- Opening Delimiter -
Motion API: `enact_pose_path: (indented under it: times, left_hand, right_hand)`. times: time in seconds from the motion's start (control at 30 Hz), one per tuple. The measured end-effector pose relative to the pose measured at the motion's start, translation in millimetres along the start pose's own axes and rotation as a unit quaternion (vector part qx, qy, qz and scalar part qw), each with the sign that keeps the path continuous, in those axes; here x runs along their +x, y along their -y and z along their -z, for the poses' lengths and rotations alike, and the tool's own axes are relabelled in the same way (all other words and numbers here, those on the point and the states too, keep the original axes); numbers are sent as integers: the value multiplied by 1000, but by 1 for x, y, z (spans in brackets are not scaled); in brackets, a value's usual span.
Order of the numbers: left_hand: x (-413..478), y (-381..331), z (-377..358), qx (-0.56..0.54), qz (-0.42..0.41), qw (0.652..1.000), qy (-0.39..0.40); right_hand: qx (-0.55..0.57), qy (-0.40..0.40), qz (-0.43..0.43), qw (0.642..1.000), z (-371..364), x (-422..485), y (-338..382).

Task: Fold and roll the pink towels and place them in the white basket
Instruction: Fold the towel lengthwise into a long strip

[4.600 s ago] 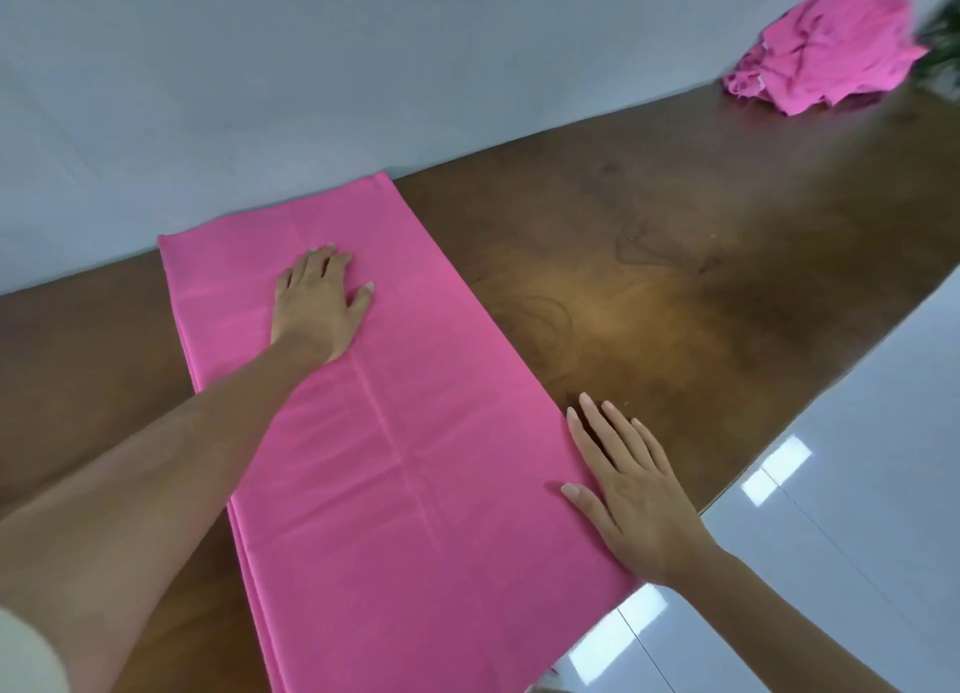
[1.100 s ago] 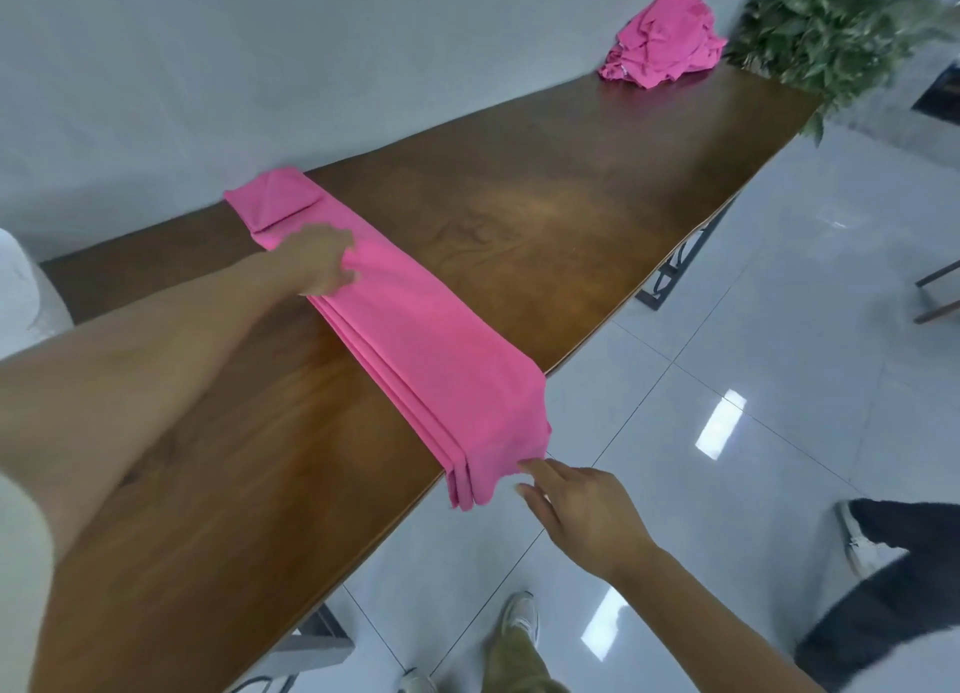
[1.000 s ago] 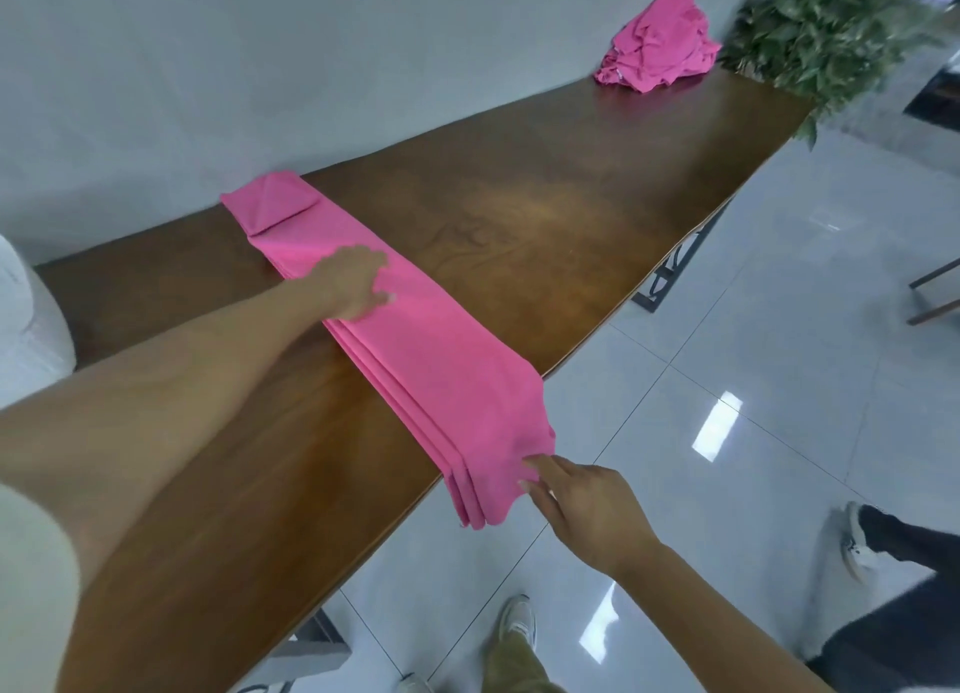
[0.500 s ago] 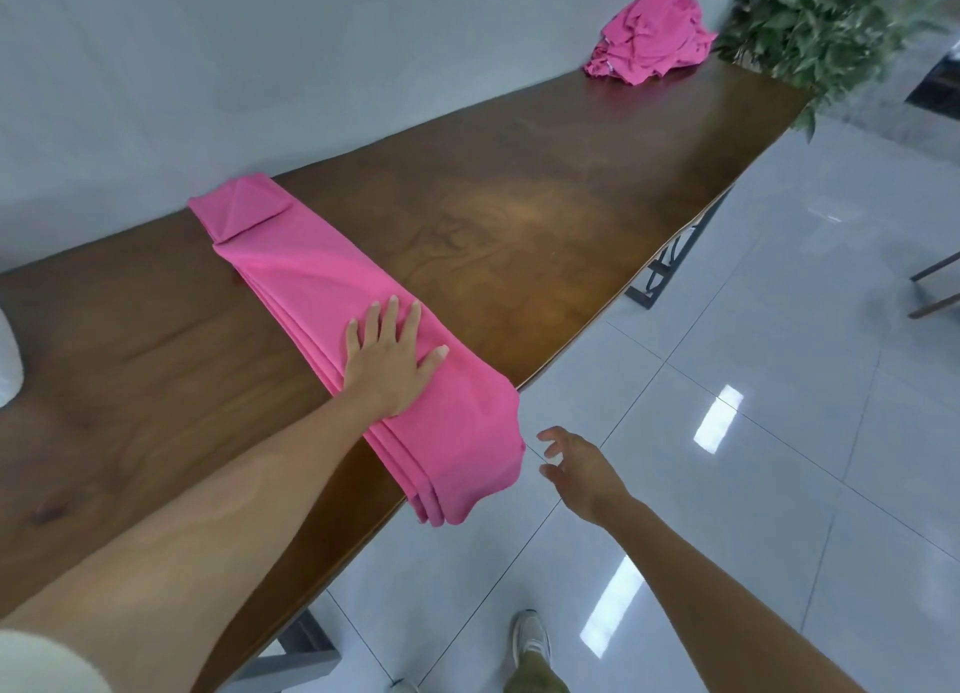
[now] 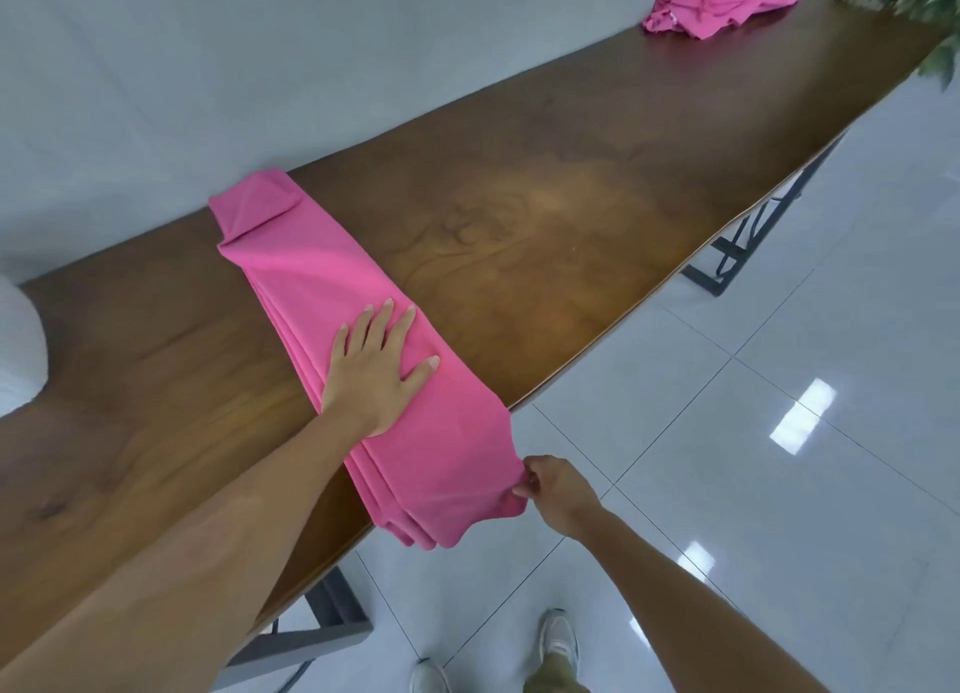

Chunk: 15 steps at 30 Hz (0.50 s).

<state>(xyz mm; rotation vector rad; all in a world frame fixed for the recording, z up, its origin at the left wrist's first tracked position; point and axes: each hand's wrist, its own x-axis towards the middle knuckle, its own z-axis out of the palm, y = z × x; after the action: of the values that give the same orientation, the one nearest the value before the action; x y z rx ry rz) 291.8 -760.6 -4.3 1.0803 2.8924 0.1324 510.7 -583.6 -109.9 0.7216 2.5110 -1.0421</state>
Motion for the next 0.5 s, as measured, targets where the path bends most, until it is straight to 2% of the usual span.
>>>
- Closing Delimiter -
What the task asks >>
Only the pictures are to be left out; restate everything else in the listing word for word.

Response area >>
Motion API: `enact_pose_path: (indented under it: times, left_hand, right_hand)`. times: time in seconds from the motion's start (control at 30 Hz), one per tuple. The measured end-effector pose relative to the pose measured at the motion's start, translation in millimetres along the start pose's own axes and rotation as a unit quaternion (vector part qx, qy, qz and scalar part qw), each with the sign that keeps the path continuous, in those axes; here x runs along their +x, y along their -y and z along their -z, for the poses' lengths and rotations alike, and the tool's own axes are relabelled in the same way (all other words and numbers here, those on the point and the states too, keep the original axes); numbers are sent as integers: the value multiplied by 1000, but by 1 for x, y, z (spans in brackets are not scaled); in brackets, a value's usual span.
Order of the numbers: left_hand: x (-413..478), y (-381..331), z (-377..358), qx (-0.56..0.54), qz (-0.42..0.41), qw (0.652..1.000), qy (-0.39..0.40); right_hand: qx (-0.55..0.57), qy (-0.40..0.40), qz (-0.43..0.43), qw (0.642..1.000), z (-371..364), x (-422..485), y (-338..382).

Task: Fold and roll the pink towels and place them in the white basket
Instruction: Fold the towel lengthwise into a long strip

[4.600 s ago] 
[1.100 s ago] 
[1.000 s ago] 
[0.500 s ago] 
[now] 

Chunk: 15 steps at 30 Hz (0.50 s).

<state>(xyz mm; rotation vector rad; all in a world frame fixed for the recording, z up, its origin at the left wrist's first tracked position; point and axes: each hand's wrist, its own x-axis towards the middle knuckle, its own z-axis out of the palm, y = z × x; after the action: of the values that give the same orientation, the one nearest the value before the action; x y z rx ry rz) 291.8 -760.6 -4.3 1.0803 2.8924 0.1324 510.7 -583.6 -109.9 0.7216 2.5110 -1.0421</state>
Motion for the next 0.5 s, as measured, targets where the path bends most, until it is straight to 2% of the usual span.
>>>

The work is done, and the output is complete.